Record extracts below:

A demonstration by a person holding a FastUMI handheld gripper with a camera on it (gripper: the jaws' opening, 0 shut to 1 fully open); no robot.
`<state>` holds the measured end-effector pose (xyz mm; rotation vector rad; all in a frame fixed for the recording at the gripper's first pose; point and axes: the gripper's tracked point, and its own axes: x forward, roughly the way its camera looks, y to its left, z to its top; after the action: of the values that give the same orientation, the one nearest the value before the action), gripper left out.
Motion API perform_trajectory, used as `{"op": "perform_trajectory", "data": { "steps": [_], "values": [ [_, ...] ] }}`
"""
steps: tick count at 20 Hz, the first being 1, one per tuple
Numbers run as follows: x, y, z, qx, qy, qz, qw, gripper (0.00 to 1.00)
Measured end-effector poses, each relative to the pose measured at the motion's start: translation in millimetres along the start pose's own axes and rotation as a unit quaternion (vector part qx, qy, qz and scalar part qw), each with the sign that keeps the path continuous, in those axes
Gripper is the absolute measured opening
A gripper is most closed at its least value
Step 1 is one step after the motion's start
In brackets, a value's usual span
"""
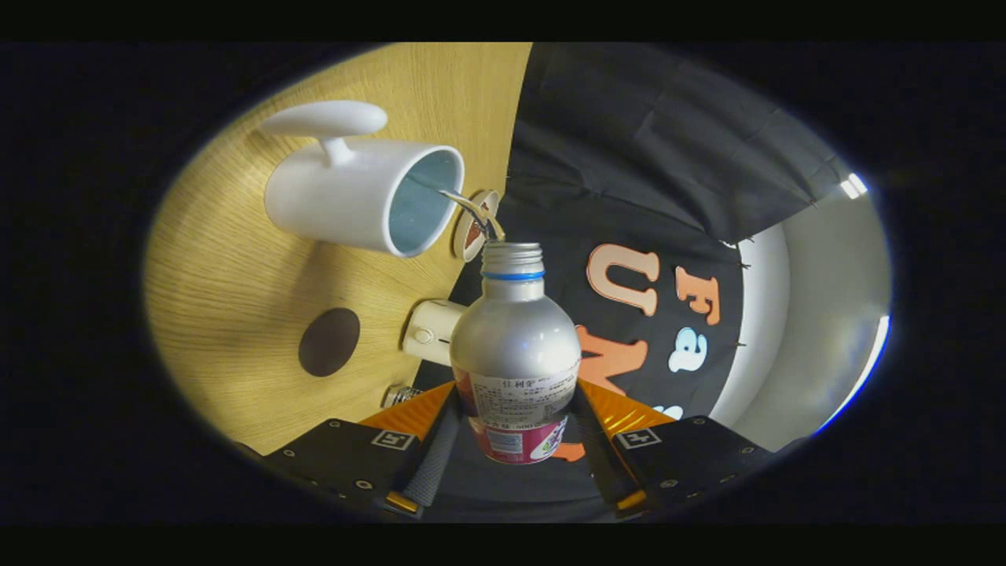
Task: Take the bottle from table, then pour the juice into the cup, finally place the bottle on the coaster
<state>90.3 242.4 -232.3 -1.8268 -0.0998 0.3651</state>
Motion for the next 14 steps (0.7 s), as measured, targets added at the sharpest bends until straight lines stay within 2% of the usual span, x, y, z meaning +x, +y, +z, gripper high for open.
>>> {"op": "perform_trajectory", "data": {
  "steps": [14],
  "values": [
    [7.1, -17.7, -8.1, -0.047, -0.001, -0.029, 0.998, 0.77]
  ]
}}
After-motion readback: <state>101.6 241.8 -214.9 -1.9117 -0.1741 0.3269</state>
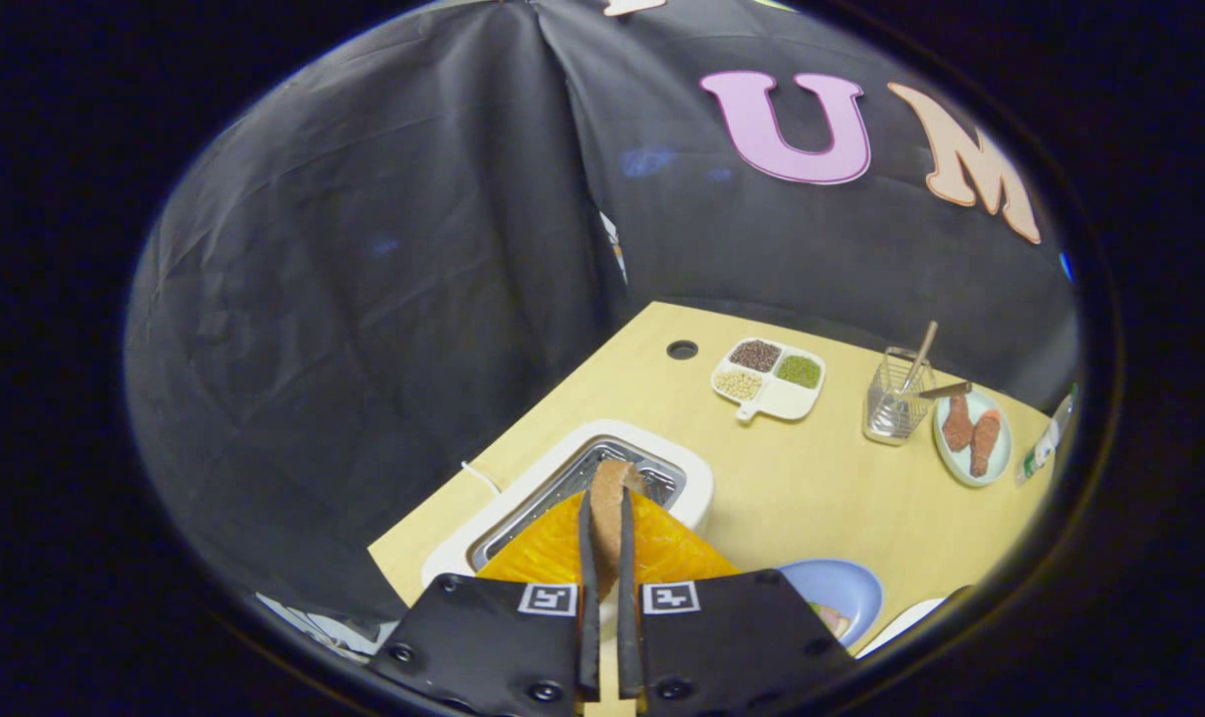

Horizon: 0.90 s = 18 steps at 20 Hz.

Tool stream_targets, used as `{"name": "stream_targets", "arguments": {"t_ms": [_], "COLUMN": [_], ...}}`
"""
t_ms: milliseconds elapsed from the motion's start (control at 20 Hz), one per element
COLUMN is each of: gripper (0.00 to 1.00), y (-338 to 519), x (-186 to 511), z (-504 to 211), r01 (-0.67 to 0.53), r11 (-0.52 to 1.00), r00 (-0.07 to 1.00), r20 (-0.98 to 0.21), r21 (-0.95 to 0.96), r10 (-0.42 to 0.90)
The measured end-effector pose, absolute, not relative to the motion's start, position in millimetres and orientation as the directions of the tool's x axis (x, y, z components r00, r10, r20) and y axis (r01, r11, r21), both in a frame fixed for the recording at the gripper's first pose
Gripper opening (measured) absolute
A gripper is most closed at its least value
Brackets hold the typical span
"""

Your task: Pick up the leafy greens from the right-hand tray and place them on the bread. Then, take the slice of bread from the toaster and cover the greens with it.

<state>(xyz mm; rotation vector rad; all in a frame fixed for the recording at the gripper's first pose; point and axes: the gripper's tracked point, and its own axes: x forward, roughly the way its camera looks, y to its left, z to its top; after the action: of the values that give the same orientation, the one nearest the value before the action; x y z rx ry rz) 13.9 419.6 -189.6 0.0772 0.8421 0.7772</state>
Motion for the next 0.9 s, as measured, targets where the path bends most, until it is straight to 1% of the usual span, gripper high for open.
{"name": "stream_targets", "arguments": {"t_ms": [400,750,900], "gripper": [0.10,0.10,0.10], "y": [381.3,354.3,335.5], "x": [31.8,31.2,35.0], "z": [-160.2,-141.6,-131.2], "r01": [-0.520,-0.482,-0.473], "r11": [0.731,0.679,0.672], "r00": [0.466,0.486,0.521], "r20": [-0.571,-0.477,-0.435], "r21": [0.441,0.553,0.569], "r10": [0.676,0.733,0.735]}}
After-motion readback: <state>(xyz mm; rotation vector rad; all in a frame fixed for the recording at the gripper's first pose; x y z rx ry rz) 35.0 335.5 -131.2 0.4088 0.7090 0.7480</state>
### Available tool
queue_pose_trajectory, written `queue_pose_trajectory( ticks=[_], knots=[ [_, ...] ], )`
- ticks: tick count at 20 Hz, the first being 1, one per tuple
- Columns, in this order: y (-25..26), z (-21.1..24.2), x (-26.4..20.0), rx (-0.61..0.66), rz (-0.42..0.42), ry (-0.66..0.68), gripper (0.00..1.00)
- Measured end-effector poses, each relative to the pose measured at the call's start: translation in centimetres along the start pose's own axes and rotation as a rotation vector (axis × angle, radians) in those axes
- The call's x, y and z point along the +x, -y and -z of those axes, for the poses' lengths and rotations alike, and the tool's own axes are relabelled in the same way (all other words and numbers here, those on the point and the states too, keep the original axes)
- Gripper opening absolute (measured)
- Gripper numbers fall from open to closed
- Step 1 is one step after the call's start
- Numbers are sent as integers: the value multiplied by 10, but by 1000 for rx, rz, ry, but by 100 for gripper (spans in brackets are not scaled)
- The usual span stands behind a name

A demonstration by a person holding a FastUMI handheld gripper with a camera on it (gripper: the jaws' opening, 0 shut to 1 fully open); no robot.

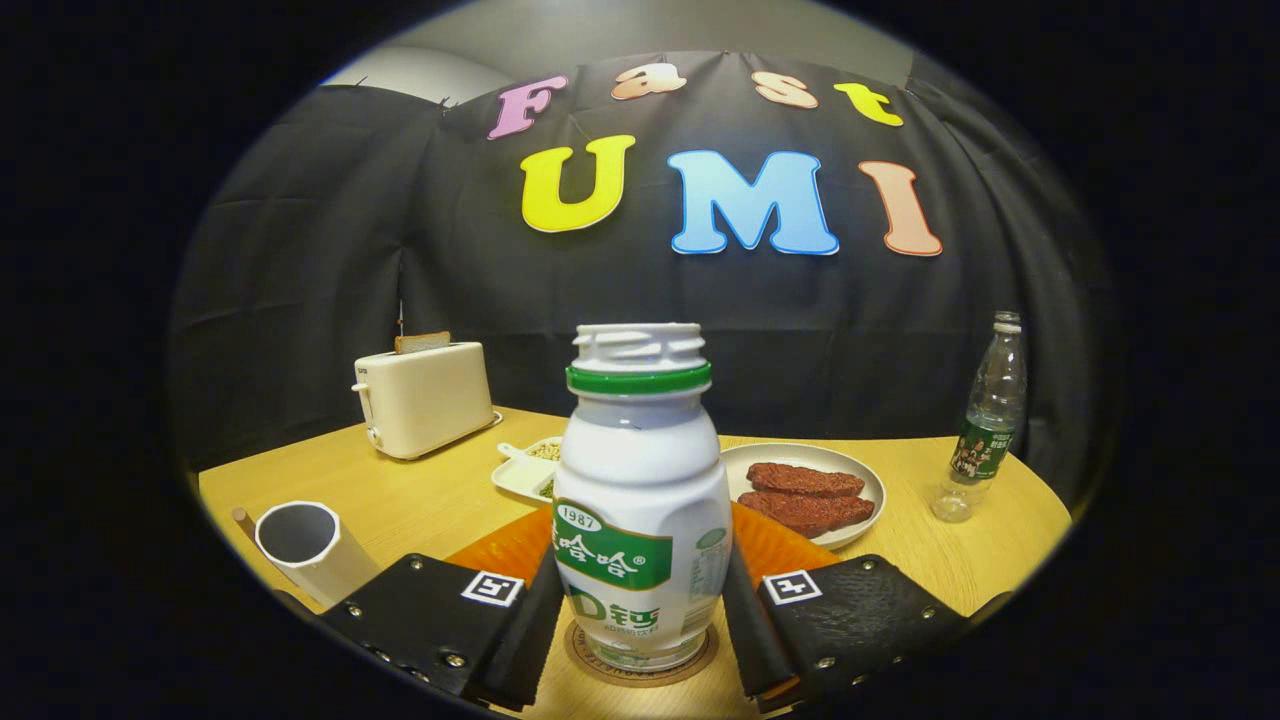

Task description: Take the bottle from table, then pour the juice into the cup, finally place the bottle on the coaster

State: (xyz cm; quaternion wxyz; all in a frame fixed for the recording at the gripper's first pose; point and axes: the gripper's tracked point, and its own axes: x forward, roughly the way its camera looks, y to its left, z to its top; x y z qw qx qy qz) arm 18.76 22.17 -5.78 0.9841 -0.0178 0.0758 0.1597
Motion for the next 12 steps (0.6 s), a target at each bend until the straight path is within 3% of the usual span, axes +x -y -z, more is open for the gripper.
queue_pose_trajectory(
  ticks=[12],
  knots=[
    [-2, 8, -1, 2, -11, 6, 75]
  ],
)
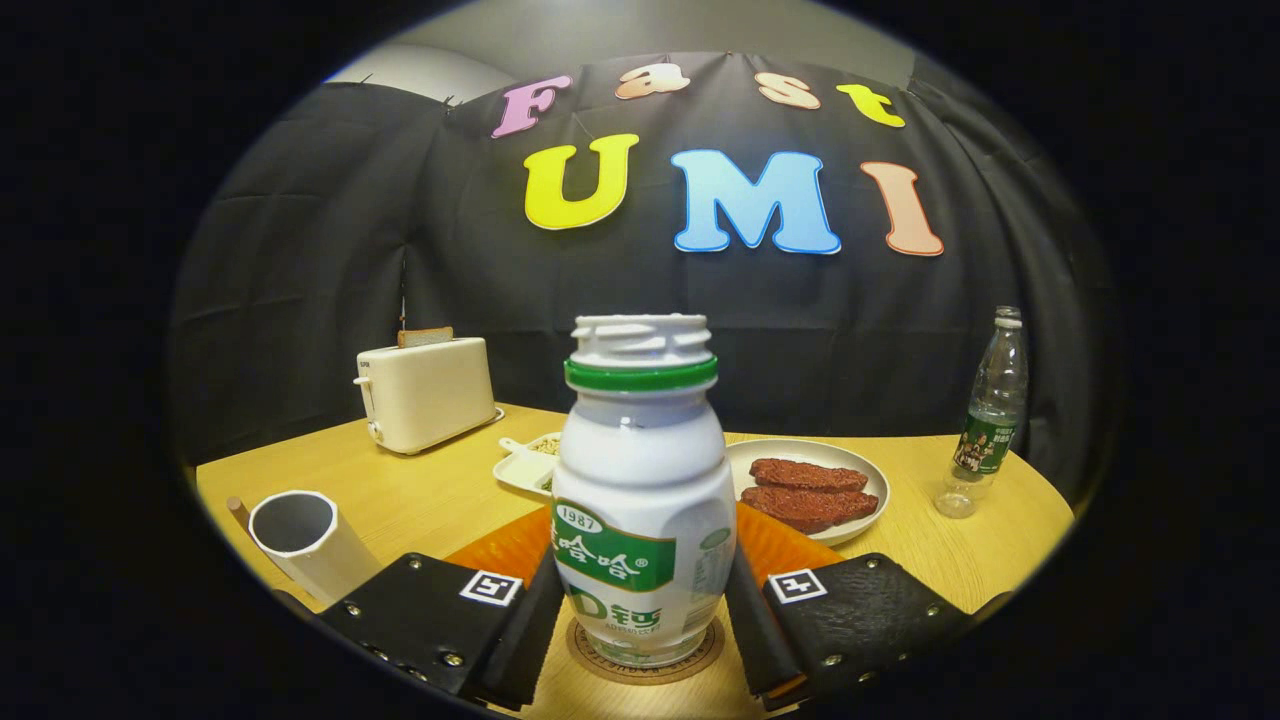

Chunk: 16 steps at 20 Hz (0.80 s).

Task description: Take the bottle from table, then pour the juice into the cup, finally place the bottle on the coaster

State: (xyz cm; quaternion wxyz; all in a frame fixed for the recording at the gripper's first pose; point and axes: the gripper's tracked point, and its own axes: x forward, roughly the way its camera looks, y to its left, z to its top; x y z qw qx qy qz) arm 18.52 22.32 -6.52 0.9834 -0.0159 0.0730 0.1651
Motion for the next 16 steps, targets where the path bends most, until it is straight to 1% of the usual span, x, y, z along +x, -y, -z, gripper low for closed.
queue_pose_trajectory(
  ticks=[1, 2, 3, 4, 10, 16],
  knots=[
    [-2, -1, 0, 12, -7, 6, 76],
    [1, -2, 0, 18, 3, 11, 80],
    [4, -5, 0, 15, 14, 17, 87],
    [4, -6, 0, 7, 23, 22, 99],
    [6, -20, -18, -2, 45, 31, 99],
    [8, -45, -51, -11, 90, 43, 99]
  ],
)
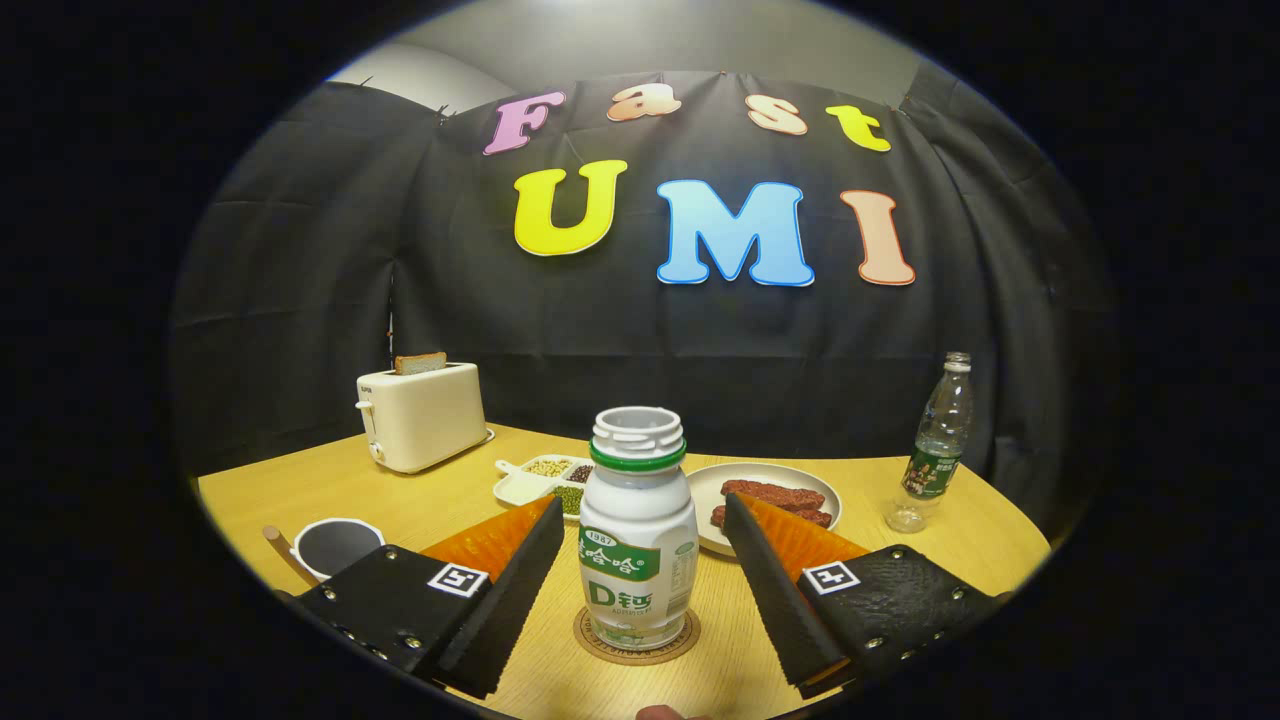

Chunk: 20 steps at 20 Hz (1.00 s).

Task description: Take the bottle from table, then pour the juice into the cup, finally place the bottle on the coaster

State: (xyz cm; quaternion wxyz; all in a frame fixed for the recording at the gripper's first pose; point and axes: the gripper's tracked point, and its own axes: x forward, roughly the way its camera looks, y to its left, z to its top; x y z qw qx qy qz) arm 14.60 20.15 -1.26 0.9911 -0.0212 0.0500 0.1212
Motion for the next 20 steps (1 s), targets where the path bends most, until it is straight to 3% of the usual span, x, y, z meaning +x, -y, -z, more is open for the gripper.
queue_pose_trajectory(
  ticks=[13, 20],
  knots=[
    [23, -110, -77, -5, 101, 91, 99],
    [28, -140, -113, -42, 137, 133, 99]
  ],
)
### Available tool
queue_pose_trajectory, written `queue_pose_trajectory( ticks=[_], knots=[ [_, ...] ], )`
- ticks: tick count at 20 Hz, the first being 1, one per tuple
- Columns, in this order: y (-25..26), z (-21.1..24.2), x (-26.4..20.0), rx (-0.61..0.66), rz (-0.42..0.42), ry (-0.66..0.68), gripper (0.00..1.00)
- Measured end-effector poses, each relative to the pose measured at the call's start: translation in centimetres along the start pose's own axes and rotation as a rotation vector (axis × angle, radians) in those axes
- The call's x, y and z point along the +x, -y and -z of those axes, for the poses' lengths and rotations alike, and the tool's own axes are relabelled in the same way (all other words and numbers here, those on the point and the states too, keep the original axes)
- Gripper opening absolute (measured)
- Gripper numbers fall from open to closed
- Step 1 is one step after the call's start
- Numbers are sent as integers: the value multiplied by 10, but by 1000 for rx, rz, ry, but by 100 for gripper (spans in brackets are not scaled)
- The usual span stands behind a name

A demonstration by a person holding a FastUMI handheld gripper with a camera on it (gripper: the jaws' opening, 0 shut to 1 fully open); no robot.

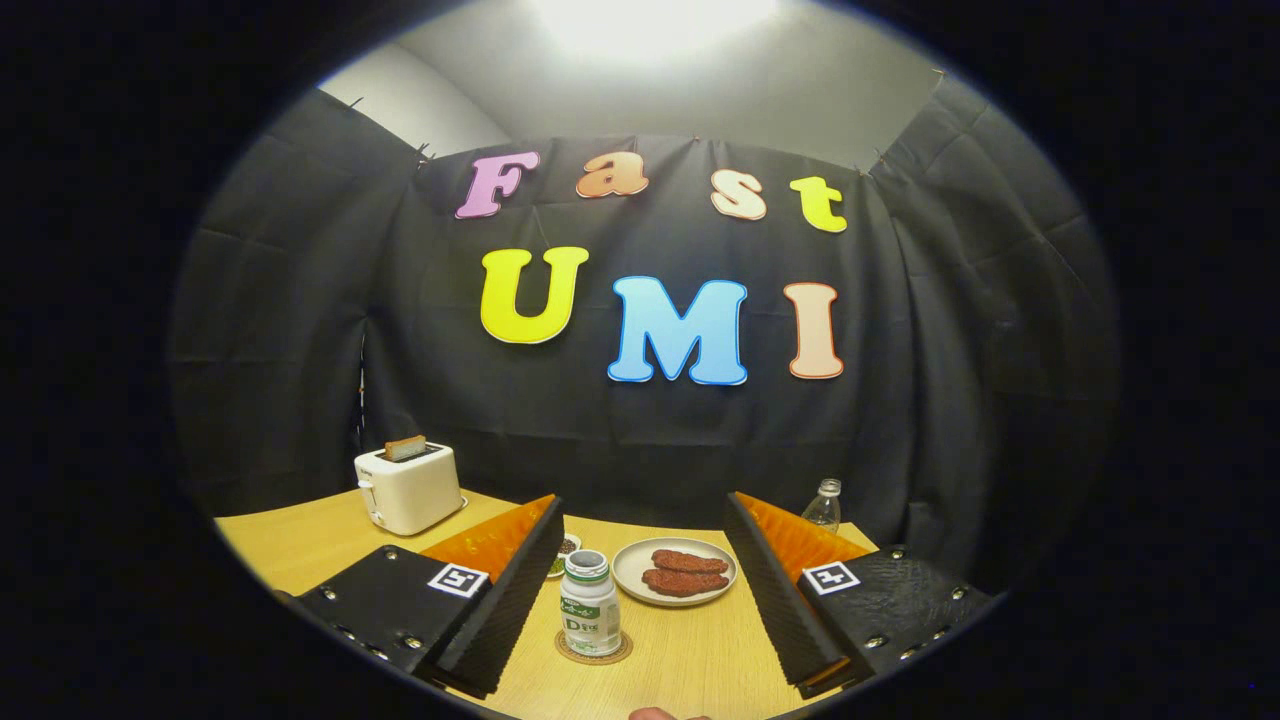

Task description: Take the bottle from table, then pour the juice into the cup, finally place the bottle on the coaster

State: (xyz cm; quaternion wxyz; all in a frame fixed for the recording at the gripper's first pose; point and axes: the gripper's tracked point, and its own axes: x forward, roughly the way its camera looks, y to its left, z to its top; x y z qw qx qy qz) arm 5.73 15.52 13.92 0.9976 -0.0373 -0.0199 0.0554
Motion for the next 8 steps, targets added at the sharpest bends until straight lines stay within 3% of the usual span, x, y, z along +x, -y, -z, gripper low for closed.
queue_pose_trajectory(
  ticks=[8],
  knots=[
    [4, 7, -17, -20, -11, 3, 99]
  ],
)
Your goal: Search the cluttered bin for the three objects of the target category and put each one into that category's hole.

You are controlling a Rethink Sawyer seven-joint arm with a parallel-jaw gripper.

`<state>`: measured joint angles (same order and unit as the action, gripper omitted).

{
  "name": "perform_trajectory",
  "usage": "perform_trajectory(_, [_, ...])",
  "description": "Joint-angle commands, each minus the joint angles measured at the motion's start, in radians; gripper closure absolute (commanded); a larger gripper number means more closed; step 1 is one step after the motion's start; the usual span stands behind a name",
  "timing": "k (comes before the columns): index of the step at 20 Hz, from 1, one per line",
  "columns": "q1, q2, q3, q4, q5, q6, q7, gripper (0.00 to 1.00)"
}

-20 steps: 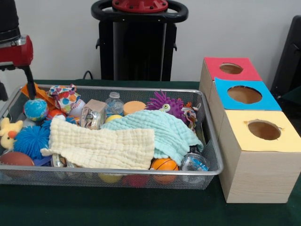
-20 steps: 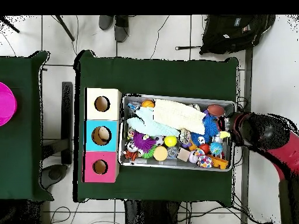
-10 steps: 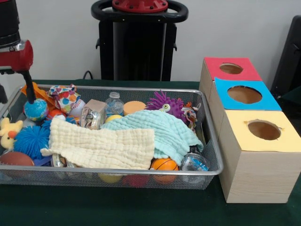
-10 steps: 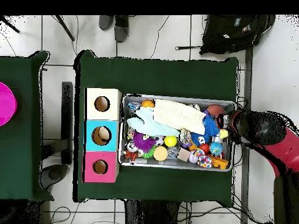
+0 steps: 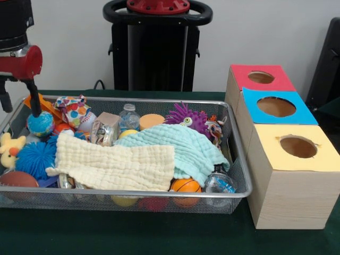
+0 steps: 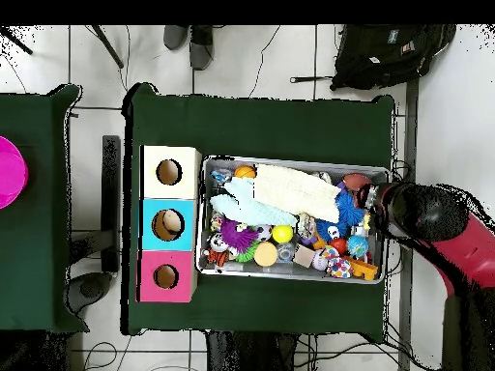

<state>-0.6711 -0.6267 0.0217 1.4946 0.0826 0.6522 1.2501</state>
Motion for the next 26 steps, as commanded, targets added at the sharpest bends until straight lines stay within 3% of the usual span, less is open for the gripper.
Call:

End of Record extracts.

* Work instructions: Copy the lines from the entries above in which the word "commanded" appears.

* Solution:
  "description": "Joint-angle commands, each minus the joint angles measured at the motion's start, in radians; gripper closure absolute (commanded); a larger gripper number means more closed; step 1 is one step after the motion's start; the usual span stands behind a name",
Motion for the next 26 steps, as commanded, targets added at the sharpest bends until straight lines stay within 3% of the usual span, less is open for the gripper.

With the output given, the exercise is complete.